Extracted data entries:

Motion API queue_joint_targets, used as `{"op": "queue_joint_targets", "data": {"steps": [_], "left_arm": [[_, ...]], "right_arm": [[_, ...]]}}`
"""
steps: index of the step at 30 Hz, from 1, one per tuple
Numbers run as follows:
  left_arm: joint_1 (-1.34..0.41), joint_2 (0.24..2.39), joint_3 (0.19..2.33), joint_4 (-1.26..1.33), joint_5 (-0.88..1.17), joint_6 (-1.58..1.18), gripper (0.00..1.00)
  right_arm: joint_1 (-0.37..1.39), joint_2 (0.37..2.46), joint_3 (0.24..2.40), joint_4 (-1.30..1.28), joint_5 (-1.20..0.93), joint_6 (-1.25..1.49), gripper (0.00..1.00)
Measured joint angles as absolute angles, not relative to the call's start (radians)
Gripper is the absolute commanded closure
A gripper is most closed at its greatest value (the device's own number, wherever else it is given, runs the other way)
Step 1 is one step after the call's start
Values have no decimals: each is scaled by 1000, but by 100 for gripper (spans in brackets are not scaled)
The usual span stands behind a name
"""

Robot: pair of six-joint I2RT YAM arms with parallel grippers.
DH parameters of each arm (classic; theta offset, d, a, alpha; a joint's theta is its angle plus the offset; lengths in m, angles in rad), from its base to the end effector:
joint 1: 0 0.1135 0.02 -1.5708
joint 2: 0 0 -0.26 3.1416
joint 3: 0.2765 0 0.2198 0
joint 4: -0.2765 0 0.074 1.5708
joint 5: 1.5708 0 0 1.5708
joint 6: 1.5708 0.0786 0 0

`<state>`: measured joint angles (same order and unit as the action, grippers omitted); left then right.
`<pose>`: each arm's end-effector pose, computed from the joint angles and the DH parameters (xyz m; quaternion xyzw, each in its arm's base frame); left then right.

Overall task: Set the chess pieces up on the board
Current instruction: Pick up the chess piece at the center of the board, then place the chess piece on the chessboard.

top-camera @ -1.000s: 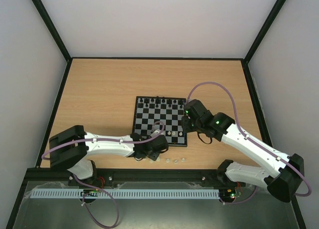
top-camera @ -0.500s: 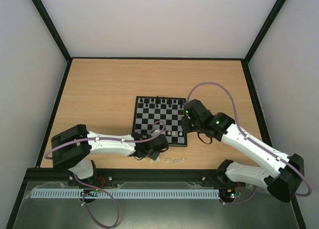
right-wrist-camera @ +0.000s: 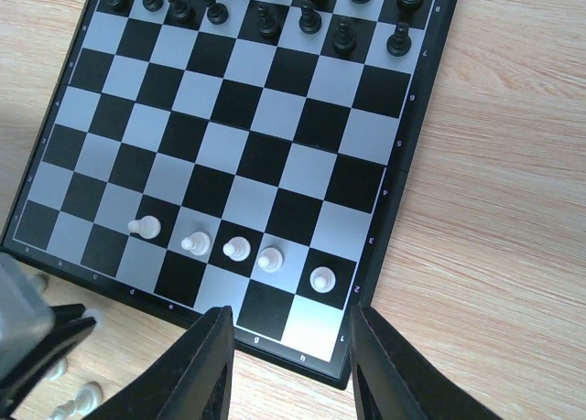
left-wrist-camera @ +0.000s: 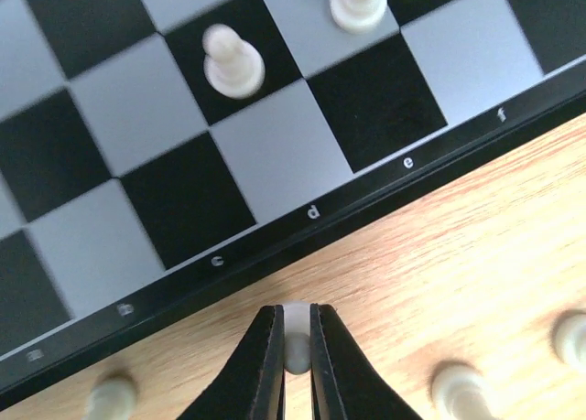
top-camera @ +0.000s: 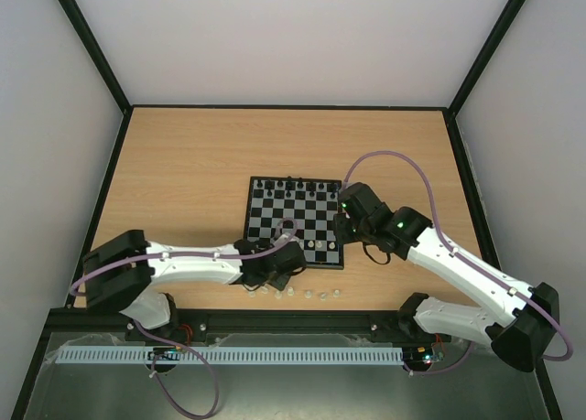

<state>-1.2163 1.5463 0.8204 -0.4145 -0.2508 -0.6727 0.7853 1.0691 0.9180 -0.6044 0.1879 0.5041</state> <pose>0.1135 -0.2504 0.1415 0.2345 0.9408 -0.1000 0.2232 0.1682 0.1474 0.2653 -0.0913 0.9102 0.1684 0.3672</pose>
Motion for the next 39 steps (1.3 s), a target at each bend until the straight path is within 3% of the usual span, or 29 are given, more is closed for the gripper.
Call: {"op": "queue_joint_targets", "data": {"steps": [14,39], "left_arm": [[-1032,1419,885,-489,-291,-585,96],[-1003,1598,920,-413,-281,-556,92]], "right_arm": [[785,1060,911,-604,186,504,64],[786,1060,907,-601,162,496,64]]}}
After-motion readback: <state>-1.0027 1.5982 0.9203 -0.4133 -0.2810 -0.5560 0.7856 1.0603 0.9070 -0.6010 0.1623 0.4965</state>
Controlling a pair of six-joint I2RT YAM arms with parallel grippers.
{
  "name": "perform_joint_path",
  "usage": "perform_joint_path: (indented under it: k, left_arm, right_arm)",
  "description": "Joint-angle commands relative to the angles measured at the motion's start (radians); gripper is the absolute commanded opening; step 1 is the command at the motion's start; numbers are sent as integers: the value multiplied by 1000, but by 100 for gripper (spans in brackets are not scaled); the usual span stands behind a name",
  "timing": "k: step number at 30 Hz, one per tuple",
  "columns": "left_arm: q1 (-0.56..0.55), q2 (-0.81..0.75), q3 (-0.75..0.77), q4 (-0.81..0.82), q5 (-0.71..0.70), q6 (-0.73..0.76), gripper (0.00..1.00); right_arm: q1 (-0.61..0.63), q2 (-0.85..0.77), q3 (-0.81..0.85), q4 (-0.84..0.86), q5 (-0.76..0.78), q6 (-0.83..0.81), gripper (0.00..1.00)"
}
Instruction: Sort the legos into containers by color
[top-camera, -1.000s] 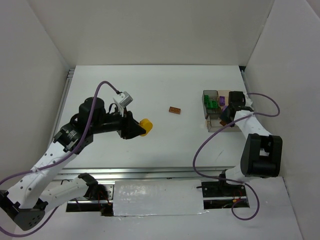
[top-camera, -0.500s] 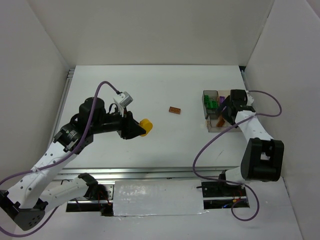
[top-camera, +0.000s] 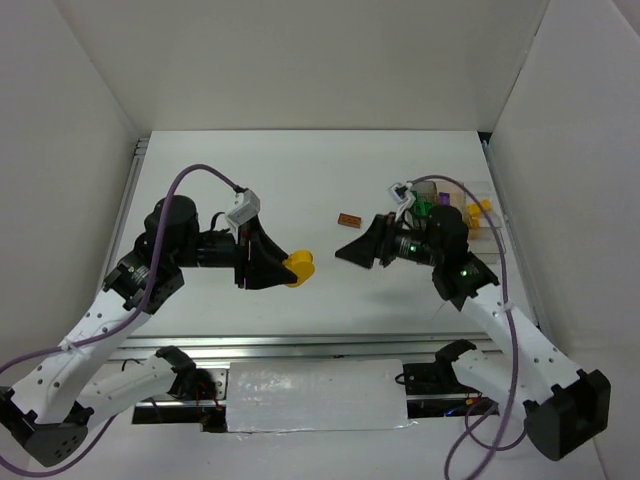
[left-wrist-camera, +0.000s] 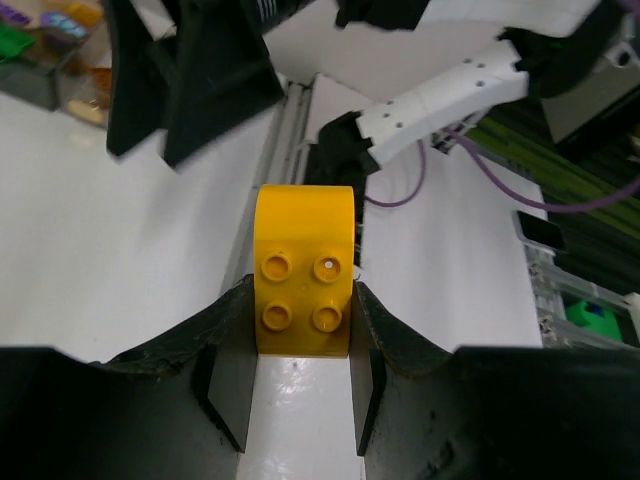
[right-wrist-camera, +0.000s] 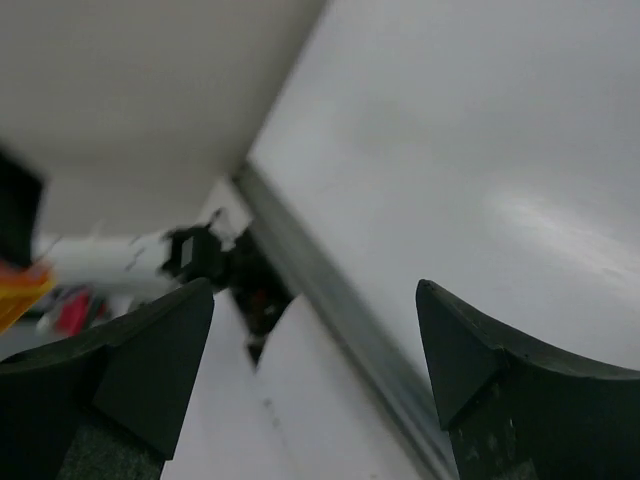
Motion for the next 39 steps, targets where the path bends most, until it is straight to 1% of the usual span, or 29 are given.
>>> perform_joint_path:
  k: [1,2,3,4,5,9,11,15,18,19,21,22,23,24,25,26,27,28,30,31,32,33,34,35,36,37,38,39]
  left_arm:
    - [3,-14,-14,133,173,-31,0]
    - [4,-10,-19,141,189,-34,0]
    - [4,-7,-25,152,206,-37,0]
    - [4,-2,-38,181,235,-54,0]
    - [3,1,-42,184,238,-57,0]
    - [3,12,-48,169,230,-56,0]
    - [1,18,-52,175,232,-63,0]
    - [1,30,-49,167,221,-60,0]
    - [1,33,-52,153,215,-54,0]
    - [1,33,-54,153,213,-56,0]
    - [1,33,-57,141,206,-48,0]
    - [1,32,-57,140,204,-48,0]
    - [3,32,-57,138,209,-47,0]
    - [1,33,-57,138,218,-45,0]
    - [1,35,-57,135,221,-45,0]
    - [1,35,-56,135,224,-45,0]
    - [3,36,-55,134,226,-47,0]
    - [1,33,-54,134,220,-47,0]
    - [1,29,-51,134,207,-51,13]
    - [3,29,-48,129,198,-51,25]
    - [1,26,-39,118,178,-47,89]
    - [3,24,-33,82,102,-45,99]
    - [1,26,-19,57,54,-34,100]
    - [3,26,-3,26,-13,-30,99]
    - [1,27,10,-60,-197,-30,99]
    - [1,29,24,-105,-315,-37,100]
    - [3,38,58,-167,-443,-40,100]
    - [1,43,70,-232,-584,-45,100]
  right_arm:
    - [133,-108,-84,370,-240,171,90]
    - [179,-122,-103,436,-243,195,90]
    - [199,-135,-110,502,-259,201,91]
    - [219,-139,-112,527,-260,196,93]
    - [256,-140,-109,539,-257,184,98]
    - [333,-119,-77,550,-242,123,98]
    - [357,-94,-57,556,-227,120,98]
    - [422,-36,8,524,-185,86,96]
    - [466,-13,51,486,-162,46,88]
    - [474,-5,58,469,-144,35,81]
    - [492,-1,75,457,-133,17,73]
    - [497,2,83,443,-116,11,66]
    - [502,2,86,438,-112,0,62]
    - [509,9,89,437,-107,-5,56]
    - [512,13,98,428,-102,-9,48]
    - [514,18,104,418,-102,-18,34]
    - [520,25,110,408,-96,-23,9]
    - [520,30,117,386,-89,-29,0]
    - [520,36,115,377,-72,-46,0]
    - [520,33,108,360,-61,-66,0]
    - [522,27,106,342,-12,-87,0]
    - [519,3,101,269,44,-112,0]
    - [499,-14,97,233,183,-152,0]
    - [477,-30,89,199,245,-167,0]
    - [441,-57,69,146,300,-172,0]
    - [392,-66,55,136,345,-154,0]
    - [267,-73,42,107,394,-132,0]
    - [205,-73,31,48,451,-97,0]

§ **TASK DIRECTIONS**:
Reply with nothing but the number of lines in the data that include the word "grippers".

§ **YOUR RESPONSE**:
3